### Requirement:
From the data below, copy exactly the lines that lie between the one holding "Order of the" and the one holding "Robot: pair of", including both, and nothing more.

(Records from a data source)
■ ■ ■ ■ ■

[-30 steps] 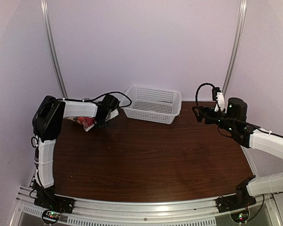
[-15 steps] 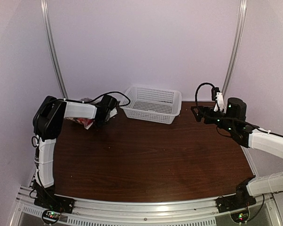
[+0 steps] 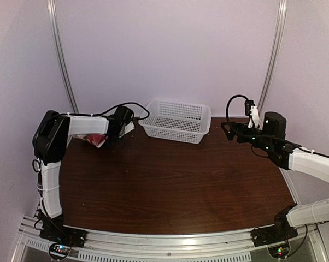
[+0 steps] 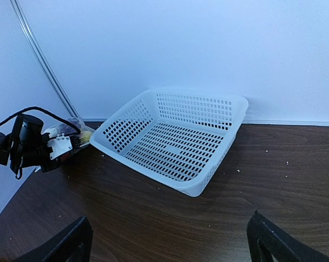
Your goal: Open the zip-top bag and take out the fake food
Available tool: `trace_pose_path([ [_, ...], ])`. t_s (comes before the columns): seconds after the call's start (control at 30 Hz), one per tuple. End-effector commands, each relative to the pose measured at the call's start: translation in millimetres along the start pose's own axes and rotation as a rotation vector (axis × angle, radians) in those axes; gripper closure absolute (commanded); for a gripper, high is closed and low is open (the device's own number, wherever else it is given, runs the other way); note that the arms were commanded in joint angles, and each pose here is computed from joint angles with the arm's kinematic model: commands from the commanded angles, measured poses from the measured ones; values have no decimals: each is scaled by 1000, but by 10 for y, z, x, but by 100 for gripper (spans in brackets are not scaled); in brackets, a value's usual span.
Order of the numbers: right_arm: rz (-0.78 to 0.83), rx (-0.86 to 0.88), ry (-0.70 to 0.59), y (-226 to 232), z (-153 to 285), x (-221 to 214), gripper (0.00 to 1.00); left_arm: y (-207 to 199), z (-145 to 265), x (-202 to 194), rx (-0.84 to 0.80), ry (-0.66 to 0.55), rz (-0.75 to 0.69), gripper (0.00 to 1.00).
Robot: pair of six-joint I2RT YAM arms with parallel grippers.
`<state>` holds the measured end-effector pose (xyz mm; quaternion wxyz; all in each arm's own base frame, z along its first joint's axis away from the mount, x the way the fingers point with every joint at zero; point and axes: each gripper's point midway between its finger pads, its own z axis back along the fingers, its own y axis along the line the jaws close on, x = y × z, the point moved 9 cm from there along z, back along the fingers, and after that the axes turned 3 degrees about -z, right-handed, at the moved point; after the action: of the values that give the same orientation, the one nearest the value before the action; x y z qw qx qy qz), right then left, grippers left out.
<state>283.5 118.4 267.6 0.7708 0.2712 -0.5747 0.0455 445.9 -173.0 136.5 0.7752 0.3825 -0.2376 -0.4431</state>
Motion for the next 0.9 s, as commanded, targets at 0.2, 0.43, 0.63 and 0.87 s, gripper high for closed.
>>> trace_pose_path([
  [0.2, 65, 110, -39, 158, 104, 200, 0, 230, 1372, -209, -202, -135, 104, 100],
  [0.43, 94, 174, -42, 277, 173, 274, 5, 257, 2041, -433, -305, -218, 51, 100],
  [0.63, 127, 208, -39, 370, 225, 309, 1, 193, 2630, -448, -322, -375, -63, 100],
  [0.87, 287, 335, 14, 672, 340, 185, 1, 70, 3294, -211, -338, -793, -196, 100],
])
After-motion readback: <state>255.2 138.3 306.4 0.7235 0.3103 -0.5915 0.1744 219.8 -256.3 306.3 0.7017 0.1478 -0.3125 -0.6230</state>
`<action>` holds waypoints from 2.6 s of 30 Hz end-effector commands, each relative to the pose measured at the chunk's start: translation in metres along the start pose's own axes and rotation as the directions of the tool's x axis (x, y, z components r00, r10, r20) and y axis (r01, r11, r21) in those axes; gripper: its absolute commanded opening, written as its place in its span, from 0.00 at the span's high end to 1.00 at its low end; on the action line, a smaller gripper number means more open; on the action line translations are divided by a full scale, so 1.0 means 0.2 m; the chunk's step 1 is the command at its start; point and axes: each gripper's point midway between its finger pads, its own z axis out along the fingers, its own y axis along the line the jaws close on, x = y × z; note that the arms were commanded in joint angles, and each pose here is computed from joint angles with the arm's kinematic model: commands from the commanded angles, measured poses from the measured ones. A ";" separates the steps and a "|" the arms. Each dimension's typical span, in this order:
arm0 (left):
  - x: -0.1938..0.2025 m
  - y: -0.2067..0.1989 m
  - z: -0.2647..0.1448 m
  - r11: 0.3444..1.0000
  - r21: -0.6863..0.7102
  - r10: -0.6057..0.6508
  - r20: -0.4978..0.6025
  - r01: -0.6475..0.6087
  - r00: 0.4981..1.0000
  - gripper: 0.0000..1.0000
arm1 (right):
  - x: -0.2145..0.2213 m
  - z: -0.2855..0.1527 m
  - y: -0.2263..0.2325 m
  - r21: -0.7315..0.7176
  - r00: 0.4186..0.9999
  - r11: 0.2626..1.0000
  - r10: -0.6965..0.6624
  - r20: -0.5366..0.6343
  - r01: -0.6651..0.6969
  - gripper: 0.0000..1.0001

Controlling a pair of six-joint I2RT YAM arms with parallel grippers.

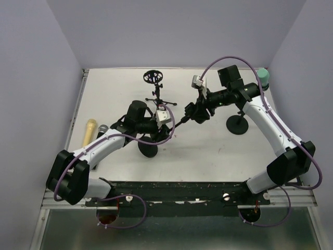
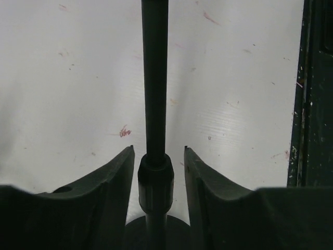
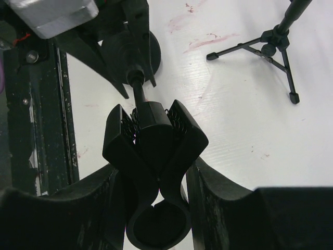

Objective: Remove the microphone from the stand

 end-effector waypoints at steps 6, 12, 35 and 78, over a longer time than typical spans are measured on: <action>-0.04 0.02 0.03 1.000 -0.006 0.011 -0.019 -0.011 1.000 1.00 | -0.13 -0.05 -0.02 0.079 0.997 0.995 0.055 0.054 -0.059 0.99; -0.16 0.48 -0.23 0.661 -0.740 -0.025 0.144 0.125 0.989 1.00 | -0.16 -0.01 -0.07 0.128 0.851 0.842 0.524 0.035 -0.524 0.99; -0.12 0.00 -0.08 0.981 0.155 -0.111 -0.048 0.117 0.993 0.46 | -0.16 -0.06 -0.02 0.061 0.994 0.995 -0.081 0.068 0.077 0.99; -0.32 0.11 -0.16 0.997 -0.072 -0.041 -0.162 0.030 0.986 0.15 | -0.09 0.06 0.00 0.054 0.892 0.910 -0.413 0.182 0.411 0.99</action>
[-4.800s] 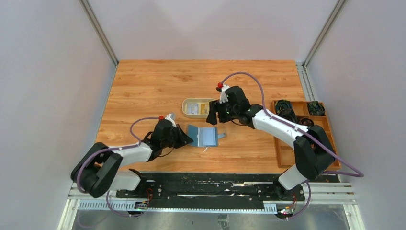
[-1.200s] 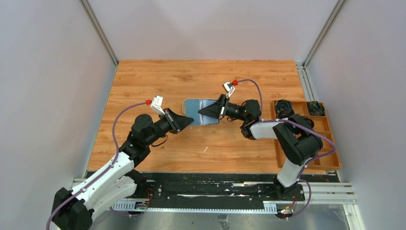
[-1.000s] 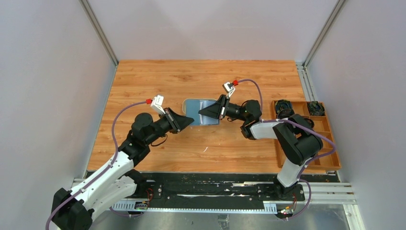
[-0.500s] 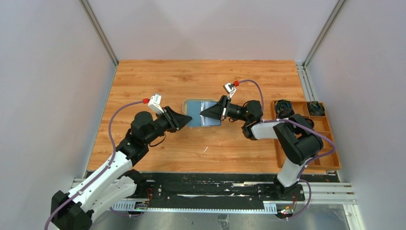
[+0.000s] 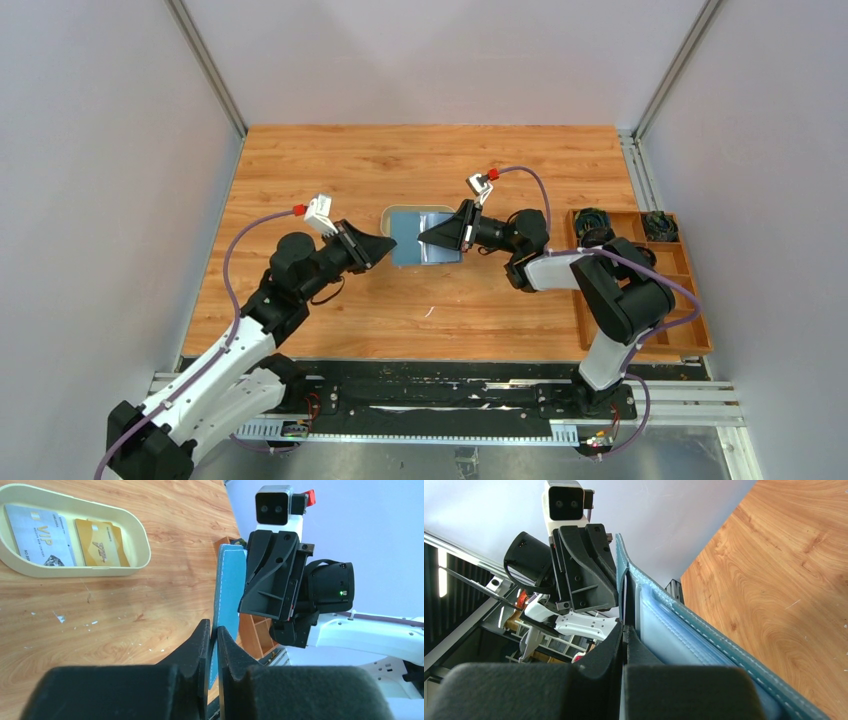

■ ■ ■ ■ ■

### Exercise output:
Order of the numbers: right_arm: rz (-0.78 to 0.83), rx (-0.86 to 0.88), ry (-0.70 to 0.59), y (-226 to 232), z (-153 to 285), x (-221 to 214), gripper (0.00 to 1.00); left_arm: y (-207 to 199), z (-145 to 265), x (-202 to 194), rx (-0.84 to 0.80), ry (-0.66 to 0.55), rz (-0.75 to 0.69), gripper (0.00 to 1.00).
Robot: pair of six-joint I2RT YAM arms with parallel grippers.

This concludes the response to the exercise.